▶ _EXERCISE INSTRUCTIONS_:
Reproduce every line of the listing exactly.

[Opening RECORDED INFORMATION section]

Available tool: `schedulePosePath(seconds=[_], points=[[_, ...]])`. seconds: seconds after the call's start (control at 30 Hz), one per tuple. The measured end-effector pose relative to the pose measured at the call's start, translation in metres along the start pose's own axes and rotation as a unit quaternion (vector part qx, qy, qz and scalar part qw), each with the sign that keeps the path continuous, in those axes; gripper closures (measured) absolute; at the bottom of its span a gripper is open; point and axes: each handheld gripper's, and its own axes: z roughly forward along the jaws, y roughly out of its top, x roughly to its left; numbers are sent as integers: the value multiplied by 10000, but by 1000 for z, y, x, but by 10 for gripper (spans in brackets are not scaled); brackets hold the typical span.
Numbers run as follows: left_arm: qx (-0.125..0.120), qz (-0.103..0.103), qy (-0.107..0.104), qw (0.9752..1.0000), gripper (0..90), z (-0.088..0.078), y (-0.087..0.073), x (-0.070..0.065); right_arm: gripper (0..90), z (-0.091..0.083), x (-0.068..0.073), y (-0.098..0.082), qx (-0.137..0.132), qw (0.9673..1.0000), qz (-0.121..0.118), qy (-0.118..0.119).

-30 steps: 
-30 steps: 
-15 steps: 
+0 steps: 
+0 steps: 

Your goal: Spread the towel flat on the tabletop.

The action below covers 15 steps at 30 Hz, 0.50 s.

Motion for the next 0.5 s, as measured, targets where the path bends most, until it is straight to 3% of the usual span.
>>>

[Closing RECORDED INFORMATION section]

▶ _WORKED SOLUTION_:
Available tool: `schedulePosePath(seconds=[_], points=[[_, ...]])`. seconds: seconds after the call's start (control at 30 Hz), one per tuple. The measured end-effector pose relative to the pose measured at the call's start, translation in metres along the start pose's own axes and rotation as a unit quaternion (vector part qx, qy, qz and scalar part qw), each with the sign that keeps the path continuous, in those axes; gripper closures (measured) absolute; at the bottom of its span a gripper is open; point and axes: each handheld gripper's, and its own axes: z roughly forward along the jaws, y roughly out of its top, x roughly to its left; numbers are sent as integers: the value multiplied by 10000, but by 1000 for z, y, x, but by 10 for gripper (spans in brackets are not scaled); brackets hold the typical span.
Numbers run as follows: left_arm: qx (-0.125..0.120), qz (-0.103..0.103), qy (-0.107..0.104), qw (0.9752..1.0000), gripper (0..90), z (-0.088..0.078), y (-0.087..0.073), x (-0.070..0.065); right_arm: gripper (0..90), z (-0.091..0.083), x (-0.068..0.073), y (-0.098..0.082), qx (-0.137..0.132), qw (0.9673..1.0000), qz (-0.121..0.118), qy (-0.118..0.119).

-30 steps: 
-30 steps: 
-15 steps: 
+0 steps: 
+0 steps: 

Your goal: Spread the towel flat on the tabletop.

The action below covers 15 steps at 30 Hz, 0.50 s.

Motion for the next 0.5 s, as measured, targets where the path bends most, until it is straight to 3% of the usual span.
>>>

What this exercise needed has been supplied.